The case explains that the tracking tools—which include Facebook’s Meta pixel and Conversions Application Programming Interface (API)—are designed to capture a visitor’s every interaction with a website in real time. By knowingly using such back-end technologies on AltaMed.org and the patient portal found at MyAltaMed.net without obtaining permission from users, the corporation has violated patients’ privacy rights and breached state and federal law, the complaint claims.
Per the filing, patients can use the website to access the healthcare company’s patient portal, research treatments, find doctors, communicate with providers and more. However, unbeknownst to website visitors, AltaMed discloses to third parties its patients’ “extremely sensitive” medical data, including details about their health conditions, diagnoses, procedures, treatments sought and the location and specialty of their doctors, the lawsuit alleges.
In addition, the suit contends that the defendant unlawfully shares other personally identifying information, such as a visitor’s IP address, buttons clicked, pages accessed, any information entered into online forms and their Facebook ID—an identifier uniquely linked to an individual’s Facebook account.
This combination of data can be used to personally identify patients in connection with their communications and activities on AltaMed’s website, the case relays.
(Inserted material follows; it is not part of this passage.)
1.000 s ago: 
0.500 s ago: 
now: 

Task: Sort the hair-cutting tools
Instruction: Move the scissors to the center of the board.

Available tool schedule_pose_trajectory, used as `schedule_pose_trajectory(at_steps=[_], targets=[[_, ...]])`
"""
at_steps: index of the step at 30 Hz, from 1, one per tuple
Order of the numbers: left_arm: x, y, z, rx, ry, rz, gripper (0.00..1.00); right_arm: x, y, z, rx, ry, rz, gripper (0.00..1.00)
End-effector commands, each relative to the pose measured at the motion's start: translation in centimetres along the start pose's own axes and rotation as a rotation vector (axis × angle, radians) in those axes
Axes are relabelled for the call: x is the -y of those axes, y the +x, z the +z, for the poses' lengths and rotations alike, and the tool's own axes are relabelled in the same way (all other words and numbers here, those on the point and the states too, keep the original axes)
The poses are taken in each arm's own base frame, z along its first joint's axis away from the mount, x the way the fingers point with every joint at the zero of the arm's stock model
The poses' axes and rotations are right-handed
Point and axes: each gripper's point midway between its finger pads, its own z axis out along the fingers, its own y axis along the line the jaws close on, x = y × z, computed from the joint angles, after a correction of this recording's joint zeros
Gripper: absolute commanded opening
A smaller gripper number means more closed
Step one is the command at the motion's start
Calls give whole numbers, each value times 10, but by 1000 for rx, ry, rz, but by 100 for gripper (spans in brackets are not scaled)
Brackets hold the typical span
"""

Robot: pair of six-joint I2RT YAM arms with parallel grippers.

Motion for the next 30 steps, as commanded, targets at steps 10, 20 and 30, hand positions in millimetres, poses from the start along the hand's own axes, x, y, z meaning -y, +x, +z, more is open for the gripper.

As the complaint tells it, visitors to AltaMed.org reasonably believed that their private information would be safeguarded by the healthcare company rather than intentionally handed over to unauthorized third parties.
“In browsing [AltaMed’s] Web Properties—be it to make an appointment, locate a doctor with a specific specialty, find sensitive information about their diagnosis, or investigate treatment for their diagnosis—[the plaintiffs] and Class Members did not expect that every search (including exact words and phrases they typed into [the defendant’s] website search bars), page visits, or even their access/interactions on [the company’s] online portals would be intercepted, captured, or otherwise shared with Facebook in order to target [the plaintiffs] and Class Members with advertisements, in conscious disregard of their privacy rights,” the filing states.
The lawsuit looks to represent anyone in the United States whose private information was disclosed to a third party without authorization through the Meta pixel on AltaMed.org and MyAltaMed.net.